I did recall seeing somewhere that lettuce was too watery for them, I can't recall cucumber being mentioned though. If anyone else has heard about this, it would be great if you'd share it. 

I did add honeydew to the safe list, I had thought I put it there before seeing as it is as similar as you mentioned and Pokey has had a few pieces of it before with no signs of it being bad.

Nancy, I did add onion and garlic to the unsafe list, I thought onion was but I couldn't recall ( I know I've seen somewhere that it was bad for dogs but I wasn't sure about hedgies).

Thanks for the contributions


----------



## r_k_chic47

What about mushrooms? Are those ok for hedgies to eat? Not, like, wild mushrooms, but ones that you buy at the store. My family buys them a lot, so I wondered if they would be ok for hedgehogs. They are canned, so they probably have a lot of preservatives in them, which is why I wasn't sure if it would be ok.


----------



## Tristen

I don't think it would hurt them but the preservatives aren't really good for anyone or anything :?


----------



## r_k_chic47

Yeah, that's what I was concerned about. Plus, I'm not sure if my hedgehog would like the taste of mushrooms. But I've seen so many hedgehog cartoons with mushrooms in them, so I thought maybe they ate them in the wild.


----------



## Tristen

If I always assumed from cartoons I would be trying to feed pizza to turtles.  

I'll try to look into it a bit more although I'm not quite sure what I'll manage to find.


----------



## smhufflepuff

KatieG said:


> I'm pretty sure I read on the old forum that lettuce and cucumber are definitely not good, but that cooked broccoli was ok. (I'm not an expert though.)


I've given mine cooked broccoli after reading it was okay on CnQ. She ignored the "tree" part, chomped off the "leaves" then anointed, spreading little broccoli balls all over her body. Seems that, inasmuch as you want to clean broccoli balls off your hedgehog, it's okay.


----------



## Amelia

should the veggies listed be given cooked or raw, or both?

P.S. i discovered Damien likes melons today! ^.^


----------



## Tristen

All I ever food my lil guy is raw stuff (then again he doesn't get many veggies, mostly fruits). 

Cooked food shouldn't be a problem (nutritional value is often loss though) but make sure it is unseasoned.


----------



## hedgie love

someone should pin this!


----------



## hedgie7908

QUESTION:
cranberries??
the food i normally give Chip has been MIA for the past few visits to the pet store. i found the same brand, same everything, except now it has the addition of dried cranberries!? is this okay???


----------



## LizardGirl

Cranberries themselves are great for urinary health. Is this food a cat food, with cranberries as an ingredient? If so, that is fine. If there are actual dried cranberries, that look like red raisins, that is NOT okay because they can get stuck in a hedgie's teeth/mouth.

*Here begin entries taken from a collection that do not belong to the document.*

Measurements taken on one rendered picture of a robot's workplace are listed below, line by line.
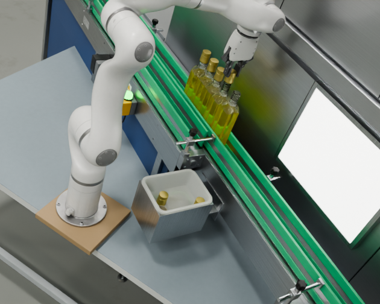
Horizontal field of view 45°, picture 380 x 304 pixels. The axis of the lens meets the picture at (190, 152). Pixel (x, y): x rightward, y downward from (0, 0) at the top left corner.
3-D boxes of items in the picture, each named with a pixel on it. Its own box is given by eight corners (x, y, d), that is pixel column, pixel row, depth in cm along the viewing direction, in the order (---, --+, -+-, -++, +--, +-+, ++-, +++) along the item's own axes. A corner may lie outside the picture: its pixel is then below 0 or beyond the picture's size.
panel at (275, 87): (356, 248, 146) (420, 174, 124) (350, 250, 144) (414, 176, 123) (217, 80, 197) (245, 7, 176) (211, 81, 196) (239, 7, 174)
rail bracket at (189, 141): (210, 154, 175) (221, 129, 167) (172, 160, 166) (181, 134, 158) (206, 148, 176) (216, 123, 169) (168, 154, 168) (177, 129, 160)
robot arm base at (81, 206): (81, 236, 165) (88, 202, 153) (44, 205, 171) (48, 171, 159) (116, 209, 179) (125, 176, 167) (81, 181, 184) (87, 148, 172)
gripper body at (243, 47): (254, 23, 157) (243, 51, 164) (231, 23, 152) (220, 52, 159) (266, 35, 153) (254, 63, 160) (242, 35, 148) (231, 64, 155)
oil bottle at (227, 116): (223, 150, 180) (242, 107, 166) (212, 152, 177) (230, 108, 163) (216, 140, 183) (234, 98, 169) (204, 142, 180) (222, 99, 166)
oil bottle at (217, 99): (215, 140, 183) (233, 98, 169) (203, 142, 180) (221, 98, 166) (208, 131, 186) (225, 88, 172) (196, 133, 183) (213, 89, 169)
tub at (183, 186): (208, 217, 169) (215, 201, 163) (154, 230, 157) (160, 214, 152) (186, 183, 179) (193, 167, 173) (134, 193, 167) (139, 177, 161)
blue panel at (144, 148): (193, 186, 204) (205, 158, 193) (158, 193, 195) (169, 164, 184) (79, 6, 295) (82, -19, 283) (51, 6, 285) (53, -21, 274)
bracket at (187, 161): (201, 167, 178) (206, 155, 174) (180, 171, 173) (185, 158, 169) (196, 161, 180) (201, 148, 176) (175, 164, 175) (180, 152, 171)

Edit: Apparently I can't spell. :roll:


----------



## hedgie7908

Thanks for getting back so quickly LizardGirl! Yes, it is a cat food so the "dried cranberries" are actually pellet form.

It's nice to be back on the forum after being out for 2 months!!! Chip and I have missed the wealth of information and interesting posts---we're sitting here (he's napping in my hoodie pocket) getting re-acquainted and updating on everyone and their hedgies


----------



## LizardGirl

Welcome back!  

Yes, cranberries an an ingredient are fine. Mine likes juice occasionally as well.


----------



## r_k_chic47

What about sweet corn? I heard it's not good for hedgies, but I've also heard some people on here say they feed it to their hedgehog. Is it okay, or not? And if it is ok, would butter make it unsafe because it's a dairy product?


----------



## hedgie love

I wouldn't put butter on it even if it was safe, especially if my hedgehog was trying to loose weight.


----------



## Zalea

A little bit of unseasoned corn is a good treat occasionally. The reason you heard badly about corn is that a lot of dry cat foods use ground up corn, corn gluten meal, etc as main ingredients and hedgies don't get a lot of the needed nutrition out of those (which is why we have to buy slightly more expensive brands that use good meat products as main ingredients instead). A little actual corn (not the ground junky stuff in cheap cat foods) is enjoyable for them, and should be okay for a treat occasionally. Not every day, but once in a while.


----------



## r_k_chic47

Okay, one more question. I just bought some frozen fruit to use in smoothies. Would it be ok to feed my hedgehog some of the fruit (unthawed, of course)? I figured that it would be easy and efficient, because the fruit would last longer frozen. I don't see any problems with it, but I want to make sure


----------



## iamdbf

I forget why this is, but i kno that cold food is bad for their stomachs. Plus, i don't know how frozen it iz, but maybe theyd chip a tooth. (plus if it is cold the hedgie may not try it). I don't see why you can't just thaw it. That is the way to go... As for why its bad for their stomach to have cold/frozen food, i have a book somewhere that says why. I will post why eventually. i don't kno right now tho.


----------



## r_k_chic47

Oops, I meant to say I would thaw it out. I guess I accidently put "unthawed". Yes, I wouldn't feed it to him frozen. =]


----------



## iamdbf

What kinds of fruit? Most average kinds are okay. Check the first page if u want to see if the kinds are all right.


----------



## r_k_chic47

I know, I always make sure and check the list before I feed my hedgie anything. It's mostly just strawberries, but there is some honeydew melon and peaches mixed in too. The rest I know isn't safe for my hedgehog so I won't be feeding that.


----------



## iamdbf

there is no reason why you couldn't feed the fruits u specified. go ahead. the hedgie may not eat it cuz maybe he/she may be able to tell it had been frozen, but if they eat it, then that is fine.


----------



## r_k_chic47

No, I was saying that the rest of the fruits in the bag (the ones I didn't mention) were the ones I wasn't going to feed, like pineapples and grapes.


----------



## Tristen

Updated original post.  

I want to add that pomogranete and plums seemed to be enjoyed by Pokey but until I get further confirmation on them they won't be added. I would feel just terrible if I put something dangerous on there as safe  

Thanks to everyone with the contributions!


----------



## iamdbf

Tristen said:


> Updated original post.
> 
> I want to add that pomogranete and plums seemed to be enjoyed by Pokey but until I get further confirmation on them they won't be added. I would feel just terrible if I put something dangerous on there as safe
> 
> Thanks to everyone with the contributions!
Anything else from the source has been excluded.